Say that you want to build an append only table in Postgres, where each modification is actually just a new row added to the table. Say that you have the below simple, and disregard all questions about performance, table of users.

create table user_revisions (id uuid, name text, password text, version bigserial);
insert into user_revisions (id, name, password)
values ('743ccdf0-e9d8-4268-b6d7-0645eb70feb9', 'Bengan', 'nthusaeo');
insert into user_revisions (id, name, password)
values ('743ccdf0-e9d8-4268-b6d7-0645eb70feb9', 'Bengan', 'åäö');

Getting the latest version of a user would look something like:

select * from user_revisions e1
where e1.id='743ccdf0-e9d8-4268-b6d7-0645eb70feb9'
order by version desc limit 1;

But then you come to the part where you want to start modifying the users. Each request to the database always has the uuid of the user being modified and some subset of all the fields that are otherwise present in the user_revisions table.
You want to make an insert with the last revision of the user as a set of default values? That is, do the equivalent of the Clojure code (merge a b) or Python {**a, **b}, where the two associative data structures a and b are merged and if there are any keys in a that also exist in b the values held in b will override those of a.

Below are some failed attempts at writing a select that produces the output that we in turn wants to insert as the latest revision.

with temp (password) as (values ('snthsnth'))
select * from user_revisions e1 natural left join temp
where e1.id='743ccdf0-e9d8-4268-b6d7-0645eb70feb9';

with temp (password) as (values ('snthsnth'))
select * from user_revisions e1 natural inner join temp
where e1.id='743ccdf0-e9d8-4268-b6d7-0645eb70feb9';

with temp (password) as (values ('snthsnth'))
select * from user_revisions e1 natural right join temp
where e1.id='743ccdf0-e9d8-4268-b6d7-0645eb70feb9';

The desired output would be:

 password  |                  id                  |  name  
-----------+--------------------------------------+--------                  
 snthsnth  | 743ccdf0-e9d8-4268-b6d7-0645eb70feb9 | Bengan

This output would then be inserted into the table as the latest version of the user with the id 743ccdf0-e9d8-4268-b6d7-0645eb70feb9.

Best Answer

It depends if you need something generic or if it can work with a "small" number of columns.

In your specific example, this query:

WITH new_data (id, name, password) AS (values ('743ccdf0-e9d8-4268-b6d7-0645eb70feb9'::uuid, NULL, 'snthsnth'))
SELECT 
id,
COALESCE(new_data.name, current_data.name) AS name,
COALESCE(new_data.password, current_data.password) AS password, 
current_data.version
FROM user_revisions current_data
INNER JOIN new_data USING (id)
WHERE id='743ccdf0-e9d8-4268-b6d7-0645eb70feb9'
ORDER BY current_data.version DESC LIMIT 1;

would produce the expected:

id                                      name    password    version
743ccdf0-e9d8-4268-b6d7-0645eb70feb9    Bengan  snthsnth    2

You can test things in this SQLFiddle: http://sqlfiddle.com/#!17/c4700/5/0

I am quite confident it could be made generic if needed, but it may be enough already for your needs?

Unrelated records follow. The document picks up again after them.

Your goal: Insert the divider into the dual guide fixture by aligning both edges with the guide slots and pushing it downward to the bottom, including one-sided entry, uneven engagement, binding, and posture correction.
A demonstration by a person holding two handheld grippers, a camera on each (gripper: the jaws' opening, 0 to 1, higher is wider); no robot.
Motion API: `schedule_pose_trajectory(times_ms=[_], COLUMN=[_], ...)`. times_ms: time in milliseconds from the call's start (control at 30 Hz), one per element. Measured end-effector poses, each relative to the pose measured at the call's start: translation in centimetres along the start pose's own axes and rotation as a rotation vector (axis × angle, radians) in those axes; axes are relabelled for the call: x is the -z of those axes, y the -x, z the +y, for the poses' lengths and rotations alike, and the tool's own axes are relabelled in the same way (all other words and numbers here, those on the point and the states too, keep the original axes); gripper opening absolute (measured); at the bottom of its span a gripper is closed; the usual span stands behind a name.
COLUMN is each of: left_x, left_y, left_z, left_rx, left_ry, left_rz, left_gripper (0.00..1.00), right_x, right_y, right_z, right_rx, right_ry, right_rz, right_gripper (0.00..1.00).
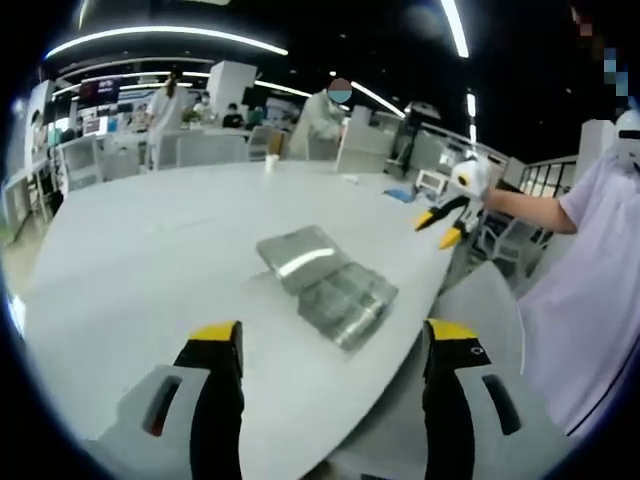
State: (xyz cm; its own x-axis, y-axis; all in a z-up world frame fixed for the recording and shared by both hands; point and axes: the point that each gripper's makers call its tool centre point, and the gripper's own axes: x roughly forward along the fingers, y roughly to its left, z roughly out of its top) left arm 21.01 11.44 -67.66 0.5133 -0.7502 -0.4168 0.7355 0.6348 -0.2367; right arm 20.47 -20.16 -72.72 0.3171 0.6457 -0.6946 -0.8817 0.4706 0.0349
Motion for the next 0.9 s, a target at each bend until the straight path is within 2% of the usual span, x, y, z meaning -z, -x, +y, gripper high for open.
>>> schedule_pose_trajectory(times_ms=[233, 467, 733, 900], left_x=[0.8, 0.8, 2.3, 2.1], left_y=[0.4, 1.0, 1.2, 1.3], left_z=[-0.5, -0.8, -0.4, -0.4], left_rx=[-0.005, -0.018, -0.043, -0.048], left_ry=[-0.010, -0.019, -0.014, -0.007], left_rz=[0.016, 0.008, 0.036, 0.026], left_gripper=[0.81, 0.83, 0.84, 0.84], right_x=[2.0, 3.0, 4.1, 3.8], right_y=[2.1, 3.4, 2.6, 2.3], right_z=[0.1, -0.4, -0.6, -0.6], right_rx=[0.014, 0.033, 0.032, 0.023], right_ry=[-0.048, -0.082, -0.091, -0.091], right_rz=[-0.029, -0.068, -0.054, -0.056], right_gripper=[0.50, 0.54, 0.60, 0.59])
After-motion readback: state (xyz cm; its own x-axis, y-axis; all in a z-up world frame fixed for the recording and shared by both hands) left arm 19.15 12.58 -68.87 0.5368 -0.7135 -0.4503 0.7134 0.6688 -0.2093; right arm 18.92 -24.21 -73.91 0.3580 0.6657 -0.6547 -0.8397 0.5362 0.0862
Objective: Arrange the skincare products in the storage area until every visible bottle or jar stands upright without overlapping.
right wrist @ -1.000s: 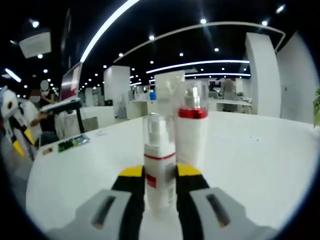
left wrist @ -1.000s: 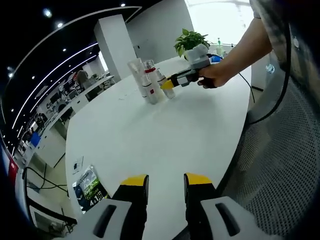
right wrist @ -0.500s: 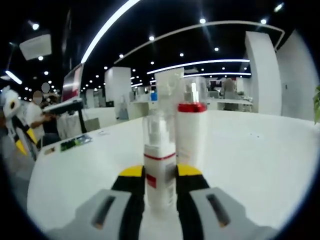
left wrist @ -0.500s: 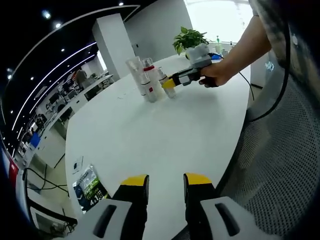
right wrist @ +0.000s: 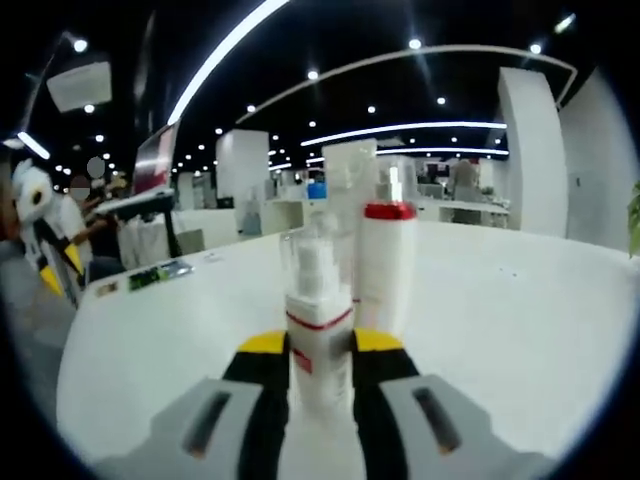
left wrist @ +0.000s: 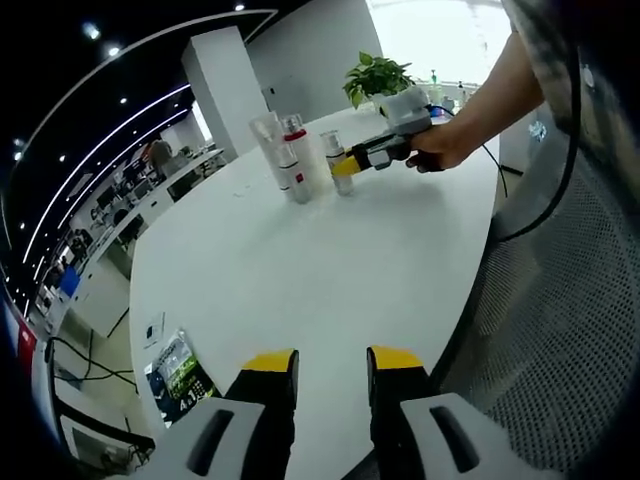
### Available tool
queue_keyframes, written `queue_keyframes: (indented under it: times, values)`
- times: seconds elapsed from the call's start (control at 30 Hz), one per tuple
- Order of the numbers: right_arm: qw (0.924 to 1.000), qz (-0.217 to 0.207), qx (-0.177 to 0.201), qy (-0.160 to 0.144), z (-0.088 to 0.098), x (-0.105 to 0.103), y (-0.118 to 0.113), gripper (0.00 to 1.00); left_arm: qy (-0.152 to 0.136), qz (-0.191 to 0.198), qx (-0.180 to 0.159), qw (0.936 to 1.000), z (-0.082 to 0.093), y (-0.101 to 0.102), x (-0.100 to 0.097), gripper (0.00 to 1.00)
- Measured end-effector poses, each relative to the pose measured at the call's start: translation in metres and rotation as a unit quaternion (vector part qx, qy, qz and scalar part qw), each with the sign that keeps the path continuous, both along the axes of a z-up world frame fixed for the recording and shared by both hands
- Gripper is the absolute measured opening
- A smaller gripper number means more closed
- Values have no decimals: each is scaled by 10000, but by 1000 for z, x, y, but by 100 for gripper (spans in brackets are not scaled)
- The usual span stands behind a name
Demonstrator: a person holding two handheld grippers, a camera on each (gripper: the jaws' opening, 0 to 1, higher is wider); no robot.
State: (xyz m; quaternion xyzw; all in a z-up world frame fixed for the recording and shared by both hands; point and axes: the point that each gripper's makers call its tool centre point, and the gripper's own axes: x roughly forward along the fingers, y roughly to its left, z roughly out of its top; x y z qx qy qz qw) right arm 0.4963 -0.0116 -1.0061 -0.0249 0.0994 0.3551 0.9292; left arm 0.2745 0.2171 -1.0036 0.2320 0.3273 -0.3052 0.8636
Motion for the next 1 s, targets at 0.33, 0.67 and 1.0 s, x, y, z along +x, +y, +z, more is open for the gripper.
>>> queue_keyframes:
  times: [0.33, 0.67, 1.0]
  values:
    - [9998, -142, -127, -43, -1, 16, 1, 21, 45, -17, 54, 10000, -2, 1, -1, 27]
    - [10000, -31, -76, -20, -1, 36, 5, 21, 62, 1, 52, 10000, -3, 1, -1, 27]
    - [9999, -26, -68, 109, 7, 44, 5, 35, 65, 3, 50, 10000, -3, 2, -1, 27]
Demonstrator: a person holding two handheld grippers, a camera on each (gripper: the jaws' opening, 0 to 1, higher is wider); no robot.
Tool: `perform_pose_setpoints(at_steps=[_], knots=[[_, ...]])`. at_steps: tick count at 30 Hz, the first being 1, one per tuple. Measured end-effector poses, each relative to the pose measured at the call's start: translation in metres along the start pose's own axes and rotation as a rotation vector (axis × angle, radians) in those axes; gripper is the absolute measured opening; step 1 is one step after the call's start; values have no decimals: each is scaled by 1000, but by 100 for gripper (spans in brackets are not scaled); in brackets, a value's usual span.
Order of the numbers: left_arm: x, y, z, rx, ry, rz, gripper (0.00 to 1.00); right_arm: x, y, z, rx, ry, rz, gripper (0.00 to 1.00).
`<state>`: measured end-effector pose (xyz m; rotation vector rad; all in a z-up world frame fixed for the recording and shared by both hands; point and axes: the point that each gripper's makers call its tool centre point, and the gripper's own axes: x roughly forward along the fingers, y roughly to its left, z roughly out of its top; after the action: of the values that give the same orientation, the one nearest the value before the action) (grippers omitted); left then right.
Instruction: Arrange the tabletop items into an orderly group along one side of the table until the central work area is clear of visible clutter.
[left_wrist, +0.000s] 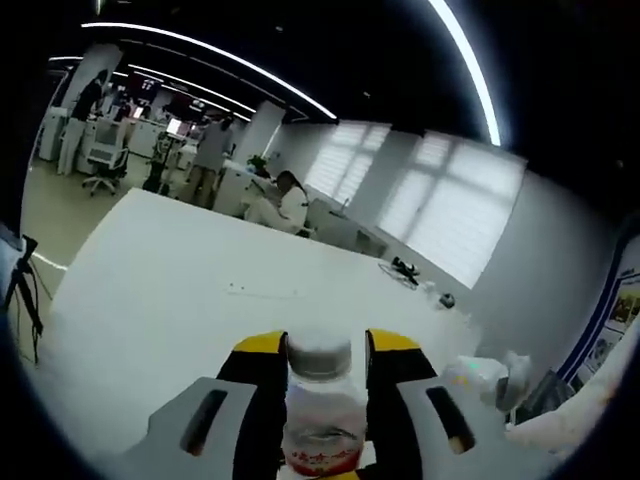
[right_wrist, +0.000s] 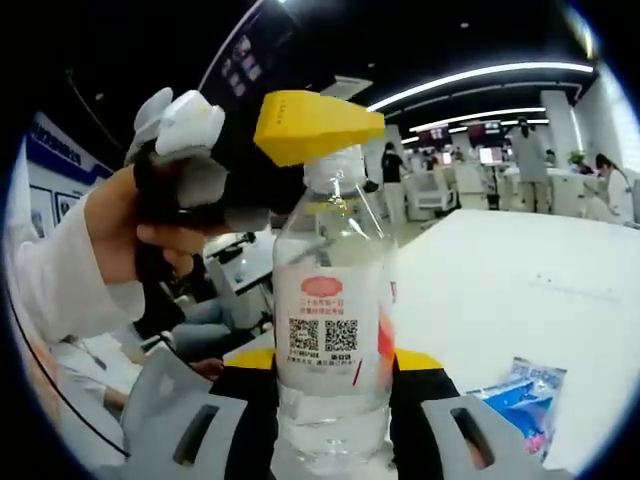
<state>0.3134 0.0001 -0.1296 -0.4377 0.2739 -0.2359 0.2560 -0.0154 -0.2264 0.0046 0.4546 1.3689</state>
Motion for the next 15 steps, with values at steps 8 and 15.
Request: perform_pose_setpoints(at_steps=[8,15], knots=[[4,-8,-7,38,24,-16,20,0,-5,-6,-9,23,-24,42],[9,-6,-10,47,39,-1,20,-7,-26,-16,9,59,-78,42]])
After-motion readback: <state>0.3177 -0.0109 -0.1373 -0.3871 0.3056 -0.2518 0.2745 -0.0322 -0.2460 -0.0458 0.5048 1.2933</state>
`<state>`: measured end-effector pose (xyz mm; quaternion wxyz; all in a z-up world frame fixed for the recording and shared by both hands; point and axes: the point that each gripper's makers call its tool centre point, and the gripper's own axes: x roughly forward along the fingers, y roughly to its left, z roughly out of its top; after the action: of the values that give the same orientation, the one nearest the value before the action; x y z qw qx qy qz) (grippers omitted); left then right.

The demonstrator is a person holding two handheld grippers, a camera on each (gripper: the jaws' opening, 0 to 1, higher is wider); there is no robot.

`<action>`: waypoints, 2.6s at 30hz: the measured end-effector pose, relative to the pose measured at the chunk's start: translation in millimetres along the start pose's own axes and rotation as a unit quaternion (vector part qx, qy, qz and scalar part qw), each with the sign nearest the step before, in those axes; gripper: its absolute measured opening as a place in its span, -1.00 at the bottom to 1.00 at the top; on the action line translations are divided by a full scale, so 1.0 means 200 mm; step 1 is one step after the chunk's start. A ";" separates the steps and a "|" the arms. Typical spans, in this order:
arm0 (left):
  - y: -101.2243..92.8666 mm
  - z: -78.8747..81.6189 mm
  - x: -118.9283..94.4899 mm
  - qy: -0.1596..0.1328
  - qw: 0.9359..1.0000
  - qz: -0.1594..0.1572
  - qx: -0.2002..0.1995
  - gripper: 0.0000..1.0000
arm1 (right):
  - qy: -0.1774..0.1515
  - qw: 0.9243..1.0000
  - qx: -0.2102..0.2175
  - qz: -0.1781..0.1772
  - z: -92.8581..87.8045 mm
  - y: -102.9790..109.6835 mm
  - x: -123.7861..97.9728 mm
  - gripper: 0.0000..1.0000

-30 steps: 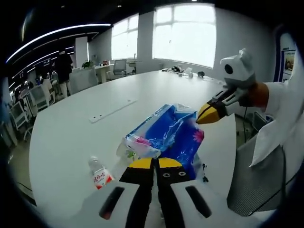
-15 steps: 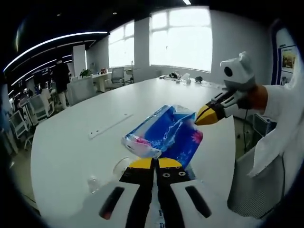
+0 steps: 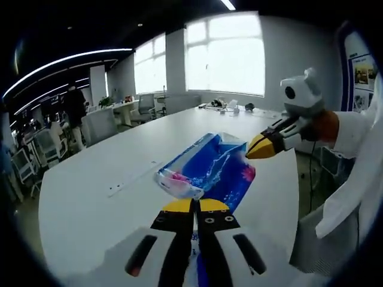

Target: Arrange the tabletop items into an orderly group along one side of the table until the central work area is clear of visible clutter.

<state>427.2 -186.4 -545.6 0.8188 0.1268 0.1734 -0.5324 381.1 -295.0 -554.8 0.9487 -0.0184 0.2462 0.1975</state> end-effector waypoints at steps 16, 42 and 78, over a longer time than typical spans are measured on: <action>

However it will not work correctly if you need to store NULL values, and if you need to handle transition such as "some data value => NULL"

In such cases there would be a specific need to realy test the existence of each field and just take its value if present, including if it is NULL

In passing I would also say like @Lennart that it is better to separate archive data from live data for many reasons, one would be performance, to compute the "next" version you will only have to read one row (the live one) and then doing something as above, instead of having to do things like order by version desc limit 1 each time, which will be more costly, even with an index on version.